▶ [RECORDED DATA]:

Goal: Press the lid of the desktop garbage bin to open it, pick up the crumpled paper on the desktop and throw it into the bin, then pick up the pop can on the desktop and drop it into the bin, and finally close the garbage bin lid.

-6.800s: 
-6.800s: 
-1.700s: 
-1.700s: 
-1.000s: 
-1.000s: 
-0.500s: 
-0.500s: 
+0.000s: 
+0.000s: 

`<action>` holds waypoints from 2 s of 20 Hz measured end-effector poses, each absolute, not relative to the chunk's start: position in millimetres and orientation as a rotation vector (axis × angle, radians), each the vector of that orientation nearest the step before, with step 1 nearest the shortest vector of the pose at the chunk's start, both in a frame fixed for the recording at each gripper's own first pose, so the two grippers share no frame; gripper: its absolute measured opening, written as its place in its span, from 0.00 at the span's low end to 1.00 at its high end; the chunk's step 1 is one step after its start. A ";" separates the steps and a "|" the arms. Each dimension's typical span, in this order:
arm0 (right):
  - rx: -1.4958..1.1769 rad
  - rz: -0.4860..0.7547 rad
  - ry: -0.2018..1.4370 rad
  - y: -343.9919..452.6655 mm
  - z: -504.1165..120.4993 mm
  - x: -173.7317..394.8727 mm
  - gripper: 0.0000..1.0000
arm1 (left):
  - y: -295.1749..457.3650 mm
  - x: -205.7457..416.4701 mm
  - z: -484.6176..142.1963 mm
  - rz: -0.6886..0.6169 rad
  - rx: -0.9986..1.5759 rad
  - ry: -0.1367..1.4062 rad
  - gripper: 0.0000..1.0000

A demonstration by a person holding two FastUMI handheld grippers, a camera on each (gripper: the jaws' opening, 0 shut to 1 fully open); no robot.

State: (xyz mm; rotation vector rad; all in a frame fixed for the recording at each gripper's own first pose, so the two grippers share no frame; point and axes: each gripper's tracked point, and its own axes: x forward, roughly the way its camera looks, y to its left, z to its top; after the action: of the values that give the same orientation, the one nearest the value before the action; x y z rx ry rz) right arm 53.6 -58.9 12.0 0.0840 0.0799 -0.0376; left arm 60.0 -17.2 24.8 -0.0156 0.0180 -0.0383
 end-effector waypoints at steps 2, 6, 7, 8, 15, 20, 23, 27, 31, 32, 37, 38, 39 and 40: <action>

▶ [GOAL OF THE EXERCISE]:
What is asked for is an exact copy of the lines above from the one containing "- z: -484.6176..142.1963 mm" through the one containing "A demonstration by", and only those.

▶ [EXERCISE OUTPUT]:
  - z: -484.6176..142.1963 mm
  - rz: -0.6886..0.6169 rad
  - rx: -0.9986..1.5759 rad
  - ry: -0.1367..1.4062 rad
  - gripper: 0.0000..1.0000

A demonstration by a person holding two FastUMI handheld grippers, a camera on each (gripper: the jaws' opening, 0 shut to 1 fully open); no robot.

Nothing more belongs to this answer.